No one knows how fast you should walk to avoid getting sick. But the faster you walk, the lower your risk of diabetes. This picture emerges when comparing studies on the relationship between walking speed and type 2 diabetes.
It is known that exercise is beneficial for preventing chronic diseases. More than one million people in the Netherlands suffer from type 2 diabetes, and lack of exercise is an important risk factor. But the eternal question is: how often and how intensely do you exercise? For this week’s article in British Journal of Sports Medicine Back, researchers compared ten cohort studies. The researchers concluded that a speed of at least 6.4 kilometers per hour reduces the risk of developing type 2 diabetes by 39 percent compared to walking. They call it that Brisk walking/brisk walking, which in Dutch can be called steady progress. Each additional kilometer per hour reduces the risk by another 9 percent.
Part of the explanation lies in circular reasoning: healthy people can walk faster. All sorts of other things associated with type 2 diabetes seem better too: heart and lung condition, muscle strength and weight, for example.

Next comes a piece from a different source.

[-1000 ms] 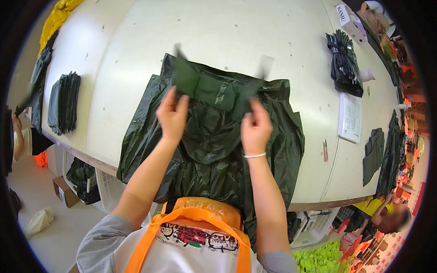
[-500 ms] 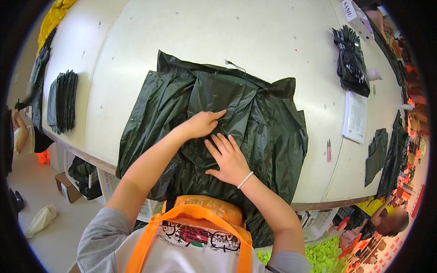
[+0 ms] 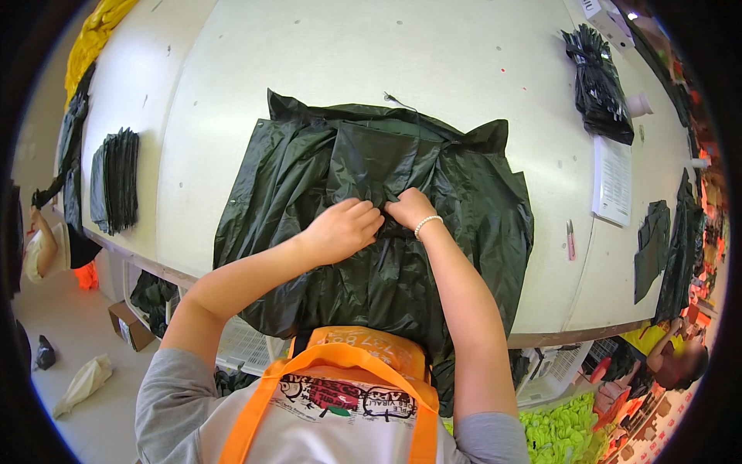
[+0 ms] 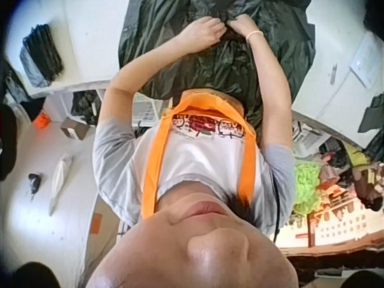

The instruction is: The person folds a dark green raincoat on a white table. They smooth the fabric, fold the sleeves inward, fold the body in half, then fold it into a compact rectangle and place it into a white basket.

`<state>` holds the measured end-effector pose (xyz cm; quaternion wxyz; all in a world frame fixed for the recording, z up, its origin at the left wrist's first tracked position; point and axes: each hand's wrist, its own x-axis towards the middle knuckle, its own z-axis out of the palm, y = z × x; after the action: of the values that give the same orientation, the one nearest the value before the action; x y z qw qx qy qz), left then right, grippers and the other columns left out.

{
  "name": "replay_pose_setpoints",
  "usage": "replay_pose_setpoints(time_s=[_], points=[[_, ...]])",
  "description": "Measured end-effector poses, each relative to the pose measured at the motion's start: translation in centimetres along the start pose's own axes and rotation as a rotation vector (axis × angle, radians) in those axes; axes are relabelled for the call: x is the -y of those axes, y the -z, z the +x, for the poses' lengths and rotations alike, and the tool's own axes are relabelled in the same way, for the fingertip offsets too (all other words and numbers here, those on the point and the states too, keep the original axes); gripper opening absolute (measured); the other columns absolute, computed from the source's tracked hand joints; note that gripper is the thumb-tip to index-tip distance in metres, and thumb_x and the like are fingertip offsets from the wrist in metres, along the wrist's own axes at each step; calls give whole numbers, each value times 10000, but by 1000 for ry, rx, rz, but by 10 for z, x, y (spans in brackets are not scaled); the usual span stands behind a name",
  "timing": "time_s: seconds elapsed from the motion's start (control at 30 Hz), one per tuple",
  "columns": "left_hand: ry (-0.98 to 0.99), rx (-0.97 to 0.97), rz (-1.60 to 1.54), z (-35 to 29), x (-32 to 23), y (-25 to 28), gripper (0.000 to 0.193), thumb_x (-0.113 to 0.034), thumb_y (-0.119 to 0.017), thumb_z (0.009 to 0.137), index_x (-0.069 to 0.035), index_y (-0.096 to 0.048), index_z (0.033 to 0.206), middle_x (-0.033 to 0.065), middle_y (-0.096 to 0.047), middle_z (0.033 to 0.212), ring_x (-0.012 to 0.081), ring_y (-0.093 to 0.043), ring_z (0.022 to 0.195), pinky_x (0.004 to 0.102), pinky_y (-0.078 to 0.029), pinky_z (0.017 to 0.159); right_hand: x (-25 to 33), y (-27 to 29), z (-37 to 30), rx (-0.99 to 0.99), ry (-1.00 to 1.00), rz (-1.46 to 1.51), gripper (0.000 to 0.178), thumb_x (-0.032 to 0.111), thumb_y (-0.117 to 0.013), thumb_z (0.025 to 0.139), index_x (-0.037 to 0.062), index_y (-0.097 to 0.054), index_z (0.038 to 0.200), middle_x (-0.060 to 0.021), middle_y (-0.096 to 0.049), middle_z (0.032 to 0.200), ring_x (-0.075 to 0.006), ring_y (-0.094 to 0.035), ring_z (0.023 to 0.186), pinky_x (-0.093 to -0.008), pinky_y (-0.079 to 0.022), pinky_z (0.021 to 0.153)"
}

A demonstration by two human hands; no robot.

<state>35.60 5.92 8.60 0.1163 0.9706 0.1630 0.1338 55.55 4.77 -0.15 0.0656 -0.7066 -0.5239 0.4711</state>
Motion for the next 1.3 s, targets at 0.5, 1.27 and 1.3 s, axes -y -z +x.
replay_pose_setpoints(time_s=[0.5, 1.27, 1.3], points=[[567, -207, -347, -9, 51, -33, 192, -150, -706, 746, -33, -568, 809, 80, -588, 703, 258, -582, 649, 356, -468, 602, 35, -9, -37, -316, 262, -29, 138, 216, -660, 809, 110, -575, 832, -102, -628, 673, -330, -616, 673, -444, -461, 595], [288, 26, 16, 0, 37, -49, 292, -128, -634, 719, -29, -635, 994, 57, -593, 973, 226, -579, 918, 328, -482, 782, 34, 30, 18, 71, 189, 69, 166, 182, -731, 732, 39, -712, 815, -124, -684, 768, -243, -644, 681, -321, -497, 658], [286, 15, 52, -3, 40, -51, 297, -119, -615, 725, -27, -631, 1007, 57, -592, 973, 224, -578, 917, 323, -482, 781, 47, 40, 17, -168, 231, 47, 178, 187, -721, 744, 36, -702, 836, -119, -685, 787, -251, -643, 706, -329, -498, 674]])
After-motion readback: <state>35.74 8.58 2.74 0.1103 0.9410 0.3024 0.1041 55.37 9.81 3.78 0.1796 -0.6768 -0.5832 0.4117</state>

The question remains: Are these people healthy because they walk briskly, or can they walk briskly because they are healthy?
And Dutch Animated advice It’s simple: exercise is good, more exercise is better. 150 minutes of moderate intensity exercise per week is the minimum. Walking five kilometers per hour is fast enough for moderate/intense exercise. Not even half the Dutch people achieve this. Although evidence is mounting that more exercise is better, the greatest benefit is between no exercise and less exercise.
For those who find walking simply boring: British research Show this with the ineffective walk from Monty Python Silly ministry walks Health benefits can also be achieved compared to regular walking. It’s not the mileage per hour, but the extra energy required to run teabag style that provides the advantage.